Quality: It's All About the Bike
Clinical excellence is assumed
Now the more calloused (or more cavalier) reader may respond, "Why all the fuss about service? It simply doesn't matter how nice we are to the patient—we're still going to get paid, and they're still going to come to our hospital." And truth be known, that's absolutely right—for the time being. But there are two principle reasons why more attention needs to be paid to this other wheel—one is more universal, and the other is clearly financial.
A colleague who recently had an extended interaction with several hospitals put a sharp point to this universal issue. As she explained it, the healthcare encounter is all about instilling confidence in the patient interaction—and that requires emotional intelligence, not clinical intelligence. Lay people simply don't have the requisite skills or criteria to assess clinical expertise. But they can certainly judge whether the caregiver "cares" about them and whether by their actions and their compassion they instill a sense of confidence. And she noted, without that confidence factor, the patient enters a very negative spiral, and begins to wonder: "Will I ever get out of here, and more importantly, will I get out of here alive?"
And what is it that patients remember following a hospital stay? It's not the clinical stuff—research consistently documents that patients assume they will receive excellent clinical care. However, what patients do remember, and what they share with friends and family members, is how they were treated (i.e. how well the staff responded to their needs, how well their questions were answered, to what extent did the staff demonstrate compassion, etc.). This is the "soft" stuff that doesn't matter in healthcare—or so we're led to believe.
And if that doesn't spark a response, then the emergence of pay for performance should. Starting in the fall of 2010, as much as 4% to 5% of your Medicare revenue will be at stake for both your clinical performance as well as your service performance, the latter being measured by your HCAHPS scores. There are, in fact, 10 factors that will be used to judge hospitals, but the key metric is to determine patient loyalty is:
Percent of patients who reported yes, they would definitely recommend the hospital.
This question is a powerful predictor to assess the patient's overall experience.
So now let's return to our symbolic bicycle. Have you decided yet which wheel is "clinical" and which is "service?" A colleague recently asked two simple questions to clarify this issue: "Which is the wheel the patient sees? And which is the wheel that determines the 'direction' the patient experience will ultimately take?" It's very clear to me which wheel is which.
Let's explore this further. The back wheel is "out of sight," it is far more technical and infinitely more complicated, in large part because of the gears, the shifting mechanism, the rear axle design, etc. And doesn't this begin to mirror the clinical side of healthcare? But if my front wheel is not properly aligned, doesn't have sufficient air or inadvertently gets turned the wrong way, it doesn't matter how sophisticated the gearing mechanism is on my bike, I'm certain to have a bad experience. And yes, I ultimately need both wheels to have a quality riding experience—just as a patient needs peak performance on both the clinical and service dimensions to have a quality patient outcome.
So what to do?
There's quite a lot that healthcare leaders and clinical staff members can do to immediately address this redefined concept of quality as a symbiotic bicycle. Contact me at the e-mail address below and I'll send a dozen steps and initiatives that will bring balance and symmetry to the quality quotient in your hospital—literally overnight. They are categorized along three dimensions designed to materially enhance the patients' experience: demonstrate commitment, refresh your perspective, and apply reward and recognition.

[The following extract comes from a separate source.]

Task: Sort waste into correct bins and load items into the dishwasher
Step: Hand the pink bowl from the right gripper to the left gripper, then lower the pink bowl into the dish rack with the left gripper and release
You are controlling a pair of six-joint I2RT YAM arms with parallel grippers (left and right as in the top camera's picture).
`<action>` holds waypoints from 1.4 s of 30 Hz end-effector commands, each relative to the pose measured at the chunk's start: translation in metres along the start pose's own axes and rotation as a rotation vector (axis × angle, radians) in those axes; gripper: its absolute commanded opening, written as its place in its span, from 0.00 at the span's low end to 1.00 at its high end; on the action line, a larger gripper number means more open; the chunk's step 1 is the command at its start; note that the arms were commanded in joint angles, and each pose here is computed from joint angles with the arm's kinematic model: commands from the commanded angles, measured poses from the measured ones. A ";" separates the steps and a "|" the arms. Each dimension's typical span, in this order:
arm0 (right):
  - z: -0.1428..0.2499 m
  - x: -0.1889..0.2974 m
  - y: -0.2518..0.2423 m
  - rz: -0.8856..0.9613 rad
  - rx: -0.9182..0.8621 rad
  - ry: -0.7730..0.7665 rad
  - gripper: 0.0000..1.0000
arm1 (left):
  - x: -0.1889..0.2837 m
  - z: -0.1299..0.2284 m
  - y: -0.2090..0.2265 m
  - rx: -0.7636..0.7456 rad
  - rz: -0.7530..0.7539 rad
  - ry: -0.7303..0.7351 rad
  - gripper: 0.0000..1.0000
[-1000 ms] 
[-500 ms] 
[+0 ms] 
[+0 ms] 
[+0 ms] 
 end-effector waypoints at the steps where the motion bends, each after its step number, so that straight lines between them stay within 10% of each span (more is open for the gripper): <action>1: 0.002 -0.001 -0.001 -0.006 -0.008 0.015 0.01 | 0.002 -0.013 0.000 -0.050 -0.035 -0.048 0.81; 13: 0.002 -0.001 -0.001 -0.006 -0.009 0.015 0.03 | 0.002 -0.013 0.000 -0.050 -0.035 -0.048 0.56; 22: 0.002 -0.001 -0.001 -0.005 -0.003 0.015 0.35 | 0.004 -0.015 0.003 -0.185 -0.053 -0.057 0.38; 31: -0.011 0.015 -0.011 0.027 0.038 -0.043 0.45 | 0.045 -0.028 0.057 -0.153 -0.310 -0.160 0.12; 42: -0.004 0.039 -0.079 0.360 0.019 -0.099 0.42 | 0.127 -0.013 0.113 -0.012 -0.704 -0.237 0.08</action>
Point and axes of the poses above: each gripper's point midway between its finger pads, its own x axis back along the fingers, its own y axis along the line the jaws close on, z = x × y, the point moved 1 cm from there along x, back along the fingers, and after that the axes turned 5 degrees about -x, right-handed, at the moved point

So now we've come full circle.
It all starts and ends with the patient. But how we see them is strongly influenced by the lens through which we process the world. I fully endorse the need to keep relentless pressure on maintaining the clinical caliber of our healthcare institutions. But I feel equally as strongly that the pursuit of excellence in "quality" demands a bilateral focus on both clinical and service performance. Anything short of that is either a very bumpy ride or an unnecessarily sterile experience for the patient.
So grab a bike helmet, take an objective ride through your own institution, and see how you would capitalize on this analogy.